Perhaps one of the most interesting anecdotes he offered involved a pair of tattoos. After writing his first six books and still unpublished, Joe was close to giving up, but his wife talked him out of it. She told him she wanted to buy him something, a tattoo. “That’s a very white trash thing for you to do, honey.” He said this to us with a laugh as he recounted the tale of the sad face tattoo on his right shoulder. That tattoo offered him a challenge to keep going, and when he sold his first book, he celebrated that success with a second tattoo, a smiley face on his left shoulder.

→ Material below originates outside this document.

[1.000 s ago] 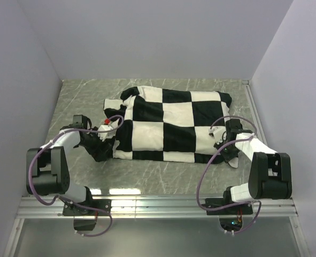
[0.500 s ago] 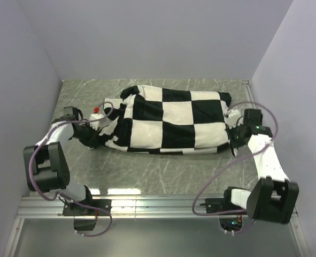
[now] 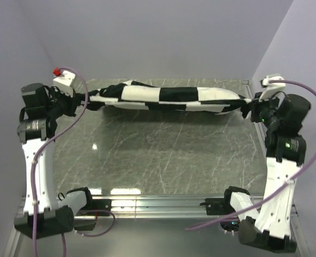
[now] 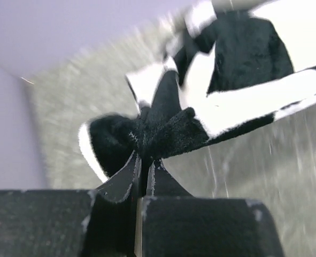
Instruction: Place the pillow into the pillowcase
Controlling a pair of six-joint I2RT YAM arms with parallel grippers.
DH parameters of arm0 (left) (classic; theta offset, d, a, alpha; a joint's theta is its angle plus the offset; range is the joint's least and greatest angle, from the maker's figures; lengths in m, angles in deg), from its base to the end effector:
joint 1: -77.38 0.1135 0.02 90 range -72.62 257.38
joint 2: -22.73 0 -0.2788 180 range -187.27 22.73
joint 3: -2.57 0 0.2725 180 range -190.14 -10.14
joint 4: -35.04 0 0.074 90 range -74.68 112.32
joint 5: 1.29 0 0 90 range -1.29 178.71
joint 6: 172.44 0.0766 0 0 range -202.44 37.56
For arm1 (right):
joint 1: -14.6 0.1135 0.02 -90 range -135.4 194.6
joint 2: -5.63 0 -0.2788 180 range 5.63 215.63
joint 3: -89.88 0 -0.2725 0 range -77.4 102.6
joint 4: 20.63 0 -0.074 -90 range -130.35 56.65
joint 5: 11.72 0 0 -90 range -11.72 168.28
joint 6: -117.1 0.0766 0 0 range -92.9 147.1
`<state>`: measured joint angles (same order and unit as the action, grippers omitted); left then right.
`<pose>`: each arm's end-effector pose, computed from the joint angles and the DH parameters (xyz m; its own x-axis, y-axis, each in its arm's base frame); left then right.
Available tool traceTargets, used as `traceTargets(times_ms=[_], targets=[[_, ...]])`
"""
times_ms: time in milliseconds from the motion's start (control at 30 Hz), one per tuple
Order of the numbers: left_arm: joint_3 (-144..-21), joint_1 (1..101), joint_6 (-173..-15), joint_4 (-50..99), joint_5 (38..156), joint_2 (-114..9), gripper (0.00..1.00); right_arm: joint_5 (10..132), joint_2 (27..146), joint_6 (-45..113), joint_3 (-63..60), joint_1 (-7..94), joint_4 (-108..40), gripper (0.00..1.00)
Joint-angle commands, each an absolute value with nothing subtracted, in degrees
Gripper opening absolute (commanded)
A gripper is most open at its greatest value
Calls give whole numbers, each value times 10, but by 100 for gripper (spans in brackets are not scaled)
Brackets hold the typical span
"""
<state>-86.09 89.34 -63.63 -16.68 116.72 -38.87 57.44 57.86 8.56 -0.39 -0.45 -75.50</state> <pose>0.2606 0.0184 0.4236 -0.3107 0.2252 -0.9234 0.3537 0.9292 0.1075 0.2044 -0.0268 0.4563 -0.2462 -0.2415 -0.9386 -0.1725 0.9639 -0.2028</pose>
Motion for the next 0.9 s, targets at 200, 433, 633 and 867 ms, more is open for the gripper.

During dinner, Patrick and I asked how he managed to get any writing done while on the road. To our surprise, Joe said he wasn’t writing anything. He employs a strategy that’s not unlike the infamous NaNoWriMo which challenges would-be-writers to punch out a fifty thousand word book in the thirty days of November. Only in Joe’s case, he does his own annual, one-man NaNo challenge during the shortest month of the year. He doesn’t enter into February unprepared, though. His publisher requires an outline of the book he plans to write, which in itself can run as long as forty pages. “I just fill in the dialogue and the action.”

Books by J.A. Konrath:

Perhaps the most important thing Joe had to say was a painful truth about the publishing industry. “It’s a business.” There’s more to getting published than a well-written book. He told us about his notebook filled with more than four hundred rejection letters and his first agent who only pitched Joe’s work to two publishers in a span of nineteen months. His blog and website have both sported the statement, “There’s a word for a writer who never gives up: published.” After talking with Joe about his career, I realize that’s his one-sentence biography.


Sandra Ruttan said...

Dinner with Joe? Aren't you brave! Sounds like you had fun - I look forward to meeting Joe at B'Con.

Bill, the Wildcat said...

Sandra, it was a lot of fun just having three writers at one table to talk about the art and the business of writing. I'll be curious to read your face-to-face impressions of Joe.

Sandra Ruttan said...

Bill, we'll see if I'm daring enough to share them! I've evaded some aspects of my face to face meetings with others...

H.E.Eigler said...

Great post Bill, and interesting pics too - love the tattoo concept!

The outline concept sounds really scary to me. I can't imagine working that way.